Darren continue, réchauffé par l’attention qu’on lui porte. « Elle fait des listes, réorganise les armoires, me dit quand envoyer des e-mails de remerciement. Un travail de direction très important. » « Darren », dit Claire à voix basse. Mais il ne s’est pas arrêté. Il s’est penché plus près de ses collègues, baissant la voix d’une manière qui la rendait encore plus percutante. « Ecoutez, je l’aime, mais Claire ne tiendrait pas un jour dans mon bureau. Elle est inutile sous la pression. »

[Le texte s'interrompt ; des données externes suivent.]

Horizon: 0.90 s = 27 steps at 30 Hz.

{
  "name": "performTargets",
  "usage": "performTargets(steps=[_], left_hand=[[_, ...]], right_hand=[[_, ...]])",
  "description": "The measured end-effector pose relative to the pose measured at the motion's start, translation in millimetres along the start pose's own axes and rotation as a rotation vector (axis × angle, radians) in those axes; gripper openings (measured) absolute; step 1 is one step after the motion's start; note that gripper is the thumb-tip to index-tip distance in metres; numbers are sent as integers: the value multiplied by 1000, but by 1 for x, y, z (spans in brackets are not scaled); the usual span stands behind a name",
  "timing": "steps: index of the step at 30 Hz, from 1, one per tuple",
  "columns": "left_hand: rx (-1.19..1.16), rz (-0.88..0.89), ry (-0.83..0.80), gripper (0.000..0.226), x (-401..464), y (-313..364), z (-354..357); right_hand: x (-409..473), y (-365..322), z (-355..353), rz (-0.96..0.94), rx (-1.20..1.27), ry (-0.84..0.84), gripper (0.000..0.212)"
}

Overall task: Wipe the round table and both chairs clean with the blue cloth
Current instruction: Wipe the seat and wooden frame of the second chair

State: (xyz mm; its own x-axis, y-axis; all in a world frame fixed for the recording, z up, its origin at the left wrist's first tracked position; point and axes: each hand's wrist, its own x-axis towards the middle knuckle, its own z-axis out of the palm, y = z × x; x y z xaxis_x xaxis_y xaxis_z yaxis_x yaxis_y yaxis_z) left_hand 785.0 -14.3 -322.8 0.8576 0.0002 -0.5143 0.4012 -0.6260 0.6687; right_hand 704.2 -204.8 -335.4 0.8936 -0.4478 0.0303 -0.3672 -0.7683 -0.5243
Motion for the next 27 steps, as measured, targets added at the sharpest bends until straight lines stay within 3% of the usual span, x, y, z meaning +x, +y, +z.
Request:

C’est à ce moment-là que Vivian Harlow a jeté un coup d’œil. Le mot « inutile » semblait suspendu entre les tables de pique-nique, laid et lourd. Claire se souvenait de chaque soirée, de chaque présentation révisée, de chaque demande d’emploi, de chaque e-mail de client que Darren avait envoyé après qu’elle l’ait réparé. Pendant des années, elle avait protégé sa fierté. À ce moment-là, elle a réalisé que sa fierté ne l’avait jamais protégée.